I tell him of my AFib episode and my guess as to the trigger.
He says the EKG is perfect, my blood pressure was good,
and that all his patients should be doing so well.

It’s Wednesday, I’m to meet and greet my new GP.
My last two left, one to a big title job,
the other went to South Carolina to be a missionary.
The girl weighing me and taking my blood pressure
tells me they all just call him Dr. V.
He’s young, seems efficient and smiles,
we go over medications, which takes a while
and no, I don’t still take Vicodin.

Two were prescribed for a root canal,
but I tell him he can renew that if he’d like.
He doesn’t mention that my blood pressure is 105
over some ridiculously low second number,
just that I should keep taking the two blood pressure meds.
Does anyone ever come off these?
We finish meds and he asks me how I am in general.
This is where I could have just said ‘fine’
but the storyteller in me went off.

He heard about the skin cancer, the bad knees
and phlegm, clearing my throat all the time,
and the lack of activity due to too hot to go outside
or its raining buckets,
or the gel shots only last 4 months, not 6,
and I realize I must sound like an ungrateful
hypochondriac, because poor thing can’t play golf.

I finish with so that’s me, and he asks if I’m depressed.
I tell him the skin cancer thing stressed me
and I was miserable for two weeks
but I didn’t want to kill myself.
Then he explains that Medicare requires a
cognitive test, I smile thinking of Trump.
He asked me my birthdate – I got it right.
what state are we in? Florida. Right.

What day is it? I said Thursday. Its Wednesday,
oh yeah Wednesday, I knew that.
Tell me as many animals as you can in one minute.
He looks at his watch and says go.
Dog, cat, elephant, I list about 10 more
and start thinking about getting the day of the week wrong,
unless it’s Thursday night football, it could be Tuesday,
Wednesday, Thursday, what do I care or know.

Jaguars, bears, falcons, lions. I already said lions, didn’t I?
He says you have 20 seconds left.
Alligators, crocodiles, lizards, and then I think
does anyone think of these as animals, they’re reptiles.
He says the questions will get harder now
and I get the addition and subtraction right.
He then tells a story about Jill the stockbroker,
who got married, had kids and went back to work as a teenager.

Keep in mind he’s sitting all the way across the room,
and I realize a lot of what I hear is convoluted
unless I can read lips. He asks me her name. Jill.
What did she do for a living? She was a stockbroker.
When did she go back to work?
As a teenager, but that doesn’t make sense, but it’s what I heard.
Listen again, he tells the whole story.
I’m feeling as useless as Jack, her husband.

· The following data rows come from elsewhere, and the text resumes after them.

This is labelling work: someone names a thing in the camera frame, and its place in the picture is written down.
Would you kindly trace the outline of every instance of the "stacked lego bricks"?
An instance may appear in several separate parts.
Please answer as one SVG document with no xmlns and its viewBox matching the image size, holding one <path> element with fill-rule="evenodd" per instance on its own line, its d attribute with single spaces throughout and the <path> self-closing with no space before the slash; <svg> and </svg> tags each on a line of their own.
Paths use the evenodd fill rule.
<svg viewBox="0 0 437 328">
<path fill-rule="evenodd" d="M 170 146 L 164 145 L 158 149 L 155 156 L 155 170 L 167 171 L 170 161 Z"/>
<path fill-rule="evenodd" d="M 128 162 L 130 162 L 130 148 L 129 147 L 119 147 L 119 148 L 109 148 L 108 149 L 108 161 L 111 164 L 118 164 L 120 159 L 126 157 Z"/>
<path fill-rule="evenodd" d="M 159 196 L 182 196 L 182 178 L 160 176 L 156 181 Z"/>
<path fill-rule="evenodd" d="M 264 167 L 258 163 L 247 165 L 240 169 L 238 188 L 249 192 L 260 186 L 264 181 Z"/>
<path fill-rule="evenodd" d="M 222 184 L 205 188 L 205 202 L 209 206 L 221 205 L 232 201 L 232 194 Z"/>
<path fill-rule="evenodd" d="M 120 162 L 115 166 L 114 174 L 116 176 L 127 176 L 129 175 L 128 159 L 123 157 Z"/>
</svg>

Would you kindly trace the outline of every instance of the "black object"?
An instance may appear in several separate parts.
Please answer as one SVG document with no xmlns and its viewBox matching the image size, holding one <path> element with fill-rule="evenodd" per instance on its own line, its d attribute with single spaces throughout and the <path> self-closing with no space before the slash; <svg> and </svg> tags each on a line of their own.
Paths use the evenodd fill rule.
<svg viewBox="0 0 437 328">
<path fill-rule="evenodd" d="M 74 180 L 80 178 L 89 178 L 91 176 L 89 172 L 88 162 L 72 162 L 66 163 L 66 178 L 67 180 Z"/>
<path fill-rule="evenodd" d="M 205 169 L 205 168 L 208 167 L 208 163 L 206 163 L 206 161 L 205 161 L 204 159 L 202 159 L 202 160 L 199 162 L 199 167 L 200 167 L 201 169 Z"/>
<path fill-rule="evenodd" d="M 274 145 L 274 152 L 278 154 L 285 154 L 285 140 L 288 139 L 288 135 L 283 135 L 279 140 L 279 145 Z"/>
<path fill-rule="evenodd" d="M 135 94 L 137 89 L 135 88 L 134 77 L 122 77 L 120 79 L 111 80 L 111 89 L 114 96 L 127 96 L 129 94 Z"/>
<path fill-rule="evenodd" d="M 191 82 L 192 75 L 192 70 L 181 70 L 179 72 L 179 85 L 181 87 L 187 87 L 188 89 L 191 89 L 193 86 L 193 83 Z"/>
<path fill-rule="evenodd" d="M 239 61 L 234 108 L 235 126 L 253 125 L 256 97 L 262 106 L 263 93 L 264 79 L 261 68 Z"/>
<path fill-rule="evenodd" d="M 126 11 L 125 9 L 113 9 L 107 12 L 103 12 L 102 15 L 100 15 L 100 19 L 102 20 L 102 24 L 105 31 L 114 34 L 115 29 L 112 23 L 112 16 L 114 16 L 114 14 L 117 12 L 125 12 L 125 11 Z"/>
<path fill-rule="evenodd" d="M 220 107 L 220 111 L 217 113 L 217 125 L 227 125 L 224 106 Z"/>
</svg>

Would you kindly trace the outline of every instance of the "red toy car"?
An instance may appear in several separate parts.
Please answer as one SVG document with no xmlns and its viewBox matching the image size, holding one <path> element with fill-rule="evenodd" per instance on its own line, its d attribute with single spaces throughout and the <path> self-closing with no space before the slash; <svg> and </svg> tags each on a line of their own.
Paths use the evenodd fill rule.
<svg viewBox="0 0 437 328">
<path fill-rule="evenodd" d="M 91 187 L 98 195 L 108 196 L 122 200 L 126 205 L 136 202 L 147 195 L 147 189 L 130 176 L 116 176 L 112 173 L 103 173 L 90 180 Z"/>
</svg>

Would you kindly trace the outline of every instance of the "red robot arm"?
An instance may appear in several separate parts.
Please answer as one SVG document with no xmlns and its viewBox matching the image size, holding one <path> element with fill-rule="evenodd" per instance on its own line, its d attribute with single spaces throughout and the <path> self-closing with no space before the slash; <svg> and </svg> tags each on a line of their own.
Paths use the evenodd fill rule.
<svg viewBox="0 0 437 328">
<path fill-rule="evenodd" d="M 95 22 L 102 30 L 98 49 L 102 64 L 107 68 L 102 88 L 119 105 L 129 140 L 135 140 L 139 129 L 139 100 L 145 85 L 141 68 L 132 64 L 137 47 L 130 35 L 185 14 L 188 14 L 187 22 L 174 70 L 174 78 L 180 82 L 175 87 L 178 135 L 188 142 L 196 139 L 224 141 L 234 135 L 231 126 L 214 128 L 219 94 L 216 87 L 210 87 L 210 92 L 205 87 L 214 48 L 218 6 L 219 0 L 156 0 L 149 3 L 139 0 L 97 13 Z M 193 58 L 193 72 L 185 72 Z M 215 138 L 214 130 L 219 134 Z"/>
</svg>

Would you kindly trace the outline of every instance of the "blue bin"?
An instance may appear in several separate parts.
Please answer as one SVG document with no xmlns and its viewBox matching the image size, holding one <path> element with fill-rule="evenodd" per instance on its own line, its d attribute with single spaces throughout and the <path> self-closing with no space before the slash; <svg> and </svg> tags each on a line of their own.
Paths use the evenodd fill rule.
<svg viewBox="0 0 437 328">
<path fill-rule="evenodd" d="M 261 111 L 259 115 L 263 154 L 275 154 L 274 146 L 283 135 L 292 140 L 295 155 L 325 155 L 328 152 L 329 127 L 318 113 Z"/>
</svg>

Turns out she went back to work when the kids
became teenagers. She was middle age.
Interesting answer.
Can you repeat the words I listed when we started?
Apple, pen, tide, house, car.
I didn’t know when he listed them
if the middle word was tie, tied or tide,
but I repeated tide, and he said good.

That’s when it hit me. He wasn’t going to tell me
that I had not done well, or why Medicare needed to know
there was one more candidate for dementia.
He was just going to smile, give me a Flonase prescription,
let me keep the keys, see me in six months,
and send me on my way.
I asked him if I could write about our meeting.
He said he didn’t see why not.

*

Craig Kirchner thinks of poetry as hobo art, loves storytelling and the aesthetics of the paper and pen. He has had two poems nominated for the Pushcart, and has a book of poetry, Roomful of Navels. Craig houses 500 books in his office and about 400 poems in a folder on a laptop. These words tend to keep him straight. After a hiatus he was recently published in Decadent Review, Chiron Review, The Main Street Rag, Hamilton Stone Review, The Wise Owl, Dark Winter and several dozen other journals.